Merck Announces First-Quarter 2013 Financial Results

• 2013 First-Quarter Non-GAAP EPS of $0.85, Excluding Certain Items; GAAP EPS of $0.52

• Worldwide Sales were $10.7 Billion, a Decrease of 9 Percent Primarily as a Result of Patent Expiries, and Including a 2 Percent Unfavorable Impact from Foreign Exchange

• Growth in Vaccines, Immunology, HIV, Animal Health and Consumer Care Products

• Received Breakthrough Therapy Designation for Lambrolizumab, an Investigational Candidate for Advanced Melanoma; Five Products Currently Under Regulatory Review

• Announced New $15 Billion Share Repurchase Program; Plans to Repurchase Approximately $7.5 Billion of Common Stock over the Next Twelve Months

• Revises 2013 Full-Year Non-GAAP EPS Target to $3.45 to $3.55, Excluding Certain Items; Revises GAAP EPS Range to $1.92 to $2.16

WHITEHOUSE STATION, N.J.--(BUSINESS WIRE)-- Merck (NYS: MRK) , known as MSD outside the United States and Canada, today announced financial results for the first quarter of 2013.

Non-GAAP (generally accepted accounting principles) earnings per share (EPS) for the first quarter of $0.85 exclude acquisition-related costs, restructuring costs and certain other items. First quarter non-GAAP EPS included unanticipated net tax benefits of approximately $0.06 per share.

A reconciliation of GAAP to non-GAAP net income and EPS is provided in the tables that follow.

"Our first quarter performance reflects the challenges of major patent expiries coupled with the impact of currency and other headwinds," said Kenneth C. Frazier, chairman and chief executive officer, Merck. "During the quarter, we took focused actions to reach our EPS target while at the same time advancing Merck's pipeline in our laboratories and through strategic deals and partnerships. I remain confident in the future opportunities for our strong and diverse business and committed to delivering long-term value to our shareholders."

Select Revenue Highlights

Worldwide sales were $10.7 billion for the first quarter of 2013, a decrease of 9 percent compared with the first quarter of 2012, including a 2 percent negative effect from foreign exchange.

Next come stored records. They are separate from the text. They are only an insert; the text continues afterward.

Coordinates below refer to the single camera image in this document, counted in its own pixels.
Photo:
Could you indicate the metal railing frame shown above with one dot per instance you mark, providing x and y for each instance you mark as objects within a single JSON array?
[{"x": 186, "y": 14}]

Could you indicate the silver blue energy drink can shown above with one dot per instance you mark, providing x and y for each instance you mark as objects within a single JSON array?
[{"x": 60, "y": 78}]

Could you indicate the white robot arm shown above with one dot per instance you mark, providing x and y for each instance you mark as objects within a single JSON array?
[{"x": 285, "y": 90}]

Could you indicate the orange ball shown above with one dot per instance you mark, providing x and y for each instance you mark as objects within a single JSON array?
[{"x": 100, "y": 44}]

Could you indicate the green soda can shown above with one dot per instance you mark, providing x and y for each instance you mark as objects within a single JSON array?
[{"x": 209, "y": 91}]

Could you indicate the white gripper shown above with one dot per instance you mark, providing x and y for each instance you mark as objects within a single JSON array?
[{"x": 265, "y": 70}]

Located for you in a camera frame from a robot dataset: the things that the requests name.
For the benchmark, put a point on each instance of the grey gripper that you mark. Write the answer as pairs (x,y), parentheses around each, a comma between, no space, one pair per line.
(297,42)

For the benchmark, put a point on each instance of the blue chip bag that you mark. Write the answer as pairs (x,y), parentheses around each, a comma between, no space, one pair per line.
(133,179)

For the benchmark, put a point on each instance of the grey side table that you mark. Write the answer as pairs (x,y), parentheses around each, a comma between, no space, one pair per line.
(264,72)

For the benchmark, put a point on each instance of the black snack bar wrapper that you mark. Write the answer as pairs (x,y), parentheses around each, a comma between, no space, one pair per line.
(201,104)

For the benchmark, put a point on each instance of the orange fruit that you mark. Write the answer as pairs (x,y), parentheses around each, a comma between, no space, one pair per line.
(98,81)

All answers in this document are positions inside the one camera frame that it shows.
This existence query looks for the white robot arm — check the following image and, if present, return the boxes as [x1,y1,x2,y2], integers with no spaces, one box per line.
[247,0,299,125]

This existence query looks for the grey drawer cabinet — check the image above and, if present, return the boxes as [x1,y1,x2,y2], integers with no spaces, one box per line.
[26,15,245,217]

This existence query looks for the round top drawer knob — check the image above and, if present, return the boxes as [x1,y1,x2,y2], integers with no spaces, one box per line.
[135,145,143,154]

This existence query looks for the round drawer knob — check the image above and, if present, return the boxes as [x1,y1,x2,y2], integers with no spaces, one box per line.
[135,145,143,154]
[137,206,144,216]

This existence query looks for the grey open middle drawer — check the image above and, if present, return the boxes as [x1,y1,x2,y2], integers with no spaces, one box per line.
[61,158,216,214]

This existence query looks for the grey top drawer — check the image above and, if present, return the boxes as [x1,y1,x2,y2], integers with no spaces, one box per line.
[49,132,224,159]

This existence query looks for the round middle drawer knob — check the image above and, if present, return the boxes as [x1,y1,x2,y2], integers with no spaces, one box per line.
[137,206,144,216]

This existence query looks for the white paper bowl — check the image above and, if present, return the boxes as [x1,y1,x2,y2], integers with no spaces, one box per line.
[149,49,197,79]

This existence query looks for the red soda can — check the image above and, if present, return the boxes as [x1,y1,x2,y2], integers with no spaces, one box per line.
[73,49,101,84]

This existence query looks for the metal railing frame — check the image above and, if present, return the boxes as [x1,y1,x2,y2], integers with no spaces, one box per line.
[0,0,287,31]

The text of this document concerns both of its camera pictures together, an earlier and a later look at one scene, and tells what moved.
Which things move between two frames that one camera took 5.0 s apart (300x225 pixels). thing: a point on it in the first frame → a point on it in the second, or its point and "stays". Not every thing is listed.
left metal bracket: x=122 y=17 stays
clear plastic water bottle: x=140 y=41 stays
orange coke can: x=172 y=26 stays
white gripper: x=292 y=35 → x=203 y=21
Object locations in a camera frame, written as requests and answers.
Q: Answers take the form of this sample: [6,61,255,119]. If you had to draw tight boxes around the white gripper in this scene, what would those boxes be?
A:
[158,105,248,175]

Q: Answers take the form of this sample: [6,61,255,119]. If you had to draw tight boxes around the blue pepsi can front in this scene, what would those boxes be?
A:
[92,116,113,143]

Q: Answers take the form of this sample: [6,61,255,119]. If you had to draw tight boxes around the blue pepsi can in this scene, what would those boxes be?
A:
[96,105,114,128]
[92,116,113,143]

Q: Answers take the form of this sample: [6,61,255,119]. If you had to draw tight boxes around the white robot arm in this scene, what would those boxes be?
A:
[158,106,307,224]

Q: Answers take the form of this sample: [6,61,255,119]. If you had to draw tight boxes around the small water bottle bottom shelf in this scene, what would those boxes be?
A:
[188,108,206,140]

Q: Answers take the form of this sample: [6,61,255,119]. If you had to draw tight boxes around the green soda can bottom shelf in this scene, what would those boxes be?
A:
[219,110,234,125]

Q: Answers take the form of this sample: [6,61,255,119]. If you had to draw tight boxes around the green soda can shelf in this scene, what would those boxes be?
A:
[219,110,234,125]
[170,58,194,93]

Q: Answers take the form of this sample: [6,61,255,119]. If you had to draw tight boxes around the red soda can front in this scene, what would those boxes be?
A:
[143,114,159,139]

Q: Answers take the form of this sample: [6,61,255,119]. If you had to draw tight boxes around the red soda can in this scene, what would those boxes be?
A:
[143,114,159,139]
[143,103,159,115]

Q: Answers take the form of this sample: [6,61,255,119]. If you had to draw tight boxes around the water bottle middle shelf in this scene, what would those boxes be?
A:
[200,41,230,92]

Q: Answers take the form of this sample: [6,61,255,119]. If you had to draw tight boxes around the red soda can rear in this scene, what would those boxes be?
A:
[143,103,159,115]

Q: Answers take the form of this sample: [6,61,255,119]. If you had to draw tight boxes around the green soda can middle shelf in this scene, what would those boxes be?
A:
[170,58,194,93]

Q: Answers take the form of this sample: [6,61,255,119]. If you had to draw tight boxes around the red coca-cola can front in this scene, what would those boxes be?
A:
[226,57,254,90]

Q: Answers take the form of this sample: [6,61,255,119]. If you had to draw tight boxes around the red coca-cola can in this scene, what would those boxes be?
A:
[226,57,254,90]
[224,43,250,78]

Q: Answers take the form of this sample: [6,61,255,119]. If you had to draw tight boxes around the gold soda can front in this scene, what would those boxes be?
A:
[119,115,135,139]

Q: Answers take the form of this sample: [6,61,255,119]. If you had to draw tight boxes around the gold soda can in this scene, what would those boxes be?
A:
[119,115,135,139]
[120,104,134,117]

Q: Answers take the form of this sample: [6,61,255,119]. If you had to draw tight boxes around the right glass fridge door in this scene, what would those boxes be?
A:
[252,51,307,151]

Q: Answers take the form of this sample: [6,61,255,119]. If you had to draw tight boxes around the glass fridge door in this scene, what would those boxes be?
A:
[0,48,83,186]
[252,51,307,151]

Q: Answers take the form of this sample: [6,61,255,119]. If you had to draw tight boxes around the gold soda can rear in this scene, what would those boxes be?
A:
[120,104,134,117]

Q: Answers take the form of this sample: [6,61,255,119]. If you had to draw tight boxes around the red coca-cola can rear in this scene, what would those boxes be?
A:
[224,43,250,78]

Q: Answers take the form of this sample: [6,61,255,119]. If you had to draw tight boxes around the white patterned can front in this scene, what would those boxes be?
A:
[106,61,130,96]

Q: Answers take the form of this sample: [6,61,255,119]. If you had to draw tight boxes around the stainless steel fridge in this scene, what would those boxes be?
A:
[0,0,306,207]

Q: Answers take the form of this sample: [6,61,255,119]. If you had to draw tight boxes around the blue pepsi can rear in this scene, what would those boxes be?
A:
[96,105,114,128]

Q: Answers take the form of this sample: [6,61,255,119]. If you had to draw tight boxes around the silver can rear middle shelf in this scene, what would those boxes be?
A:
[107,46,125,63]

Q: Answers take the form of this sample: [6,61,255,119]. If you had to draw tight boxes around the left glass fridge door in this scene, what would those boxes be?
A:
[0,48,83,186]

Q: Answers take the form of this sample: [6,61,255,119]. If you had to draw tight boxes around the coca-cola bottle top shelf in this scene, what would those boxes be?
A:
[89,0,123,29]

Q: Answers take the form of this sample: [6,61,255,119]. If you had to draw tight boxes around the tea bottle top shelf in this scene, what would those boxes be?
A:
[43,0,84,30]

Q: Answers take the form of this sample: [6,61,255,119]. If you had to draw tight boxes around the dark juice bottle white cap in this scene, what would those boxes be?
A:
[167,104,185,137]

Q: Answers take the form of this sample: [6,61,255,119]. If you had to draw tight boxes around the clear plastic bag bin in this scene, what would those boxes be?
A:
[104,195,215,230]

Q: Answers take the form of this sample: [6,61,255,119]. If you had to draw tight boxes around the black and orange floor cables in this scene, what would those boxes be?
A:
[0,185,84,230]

The following table reflects sales of the company's top pharmaceutical products, as well as total sales of animal health and consumer care products.

Pharmaceutical Revenue Performance

First-quarter pharmaceutical sales declined 12 percent to $8.9 billion, including a 2 percent negative impact due to foreign exchange. Declines of SINGULAIR (montelukast sodium), MAXALT (rizatriptan benzoate) and CLARINEX (desloratadine) following loss of market exclusivity were partially offset by strong growth for GARDASIL [Human Papillomavirus Quadrivalent (Types 6, 11, 16 and 18) Vaccine, Recombinant], ZOSTAVAX (zoster vaccine live), REMICADE (infliximab), SIMPONI (golimumab) and ISENTRESS (raltegravir).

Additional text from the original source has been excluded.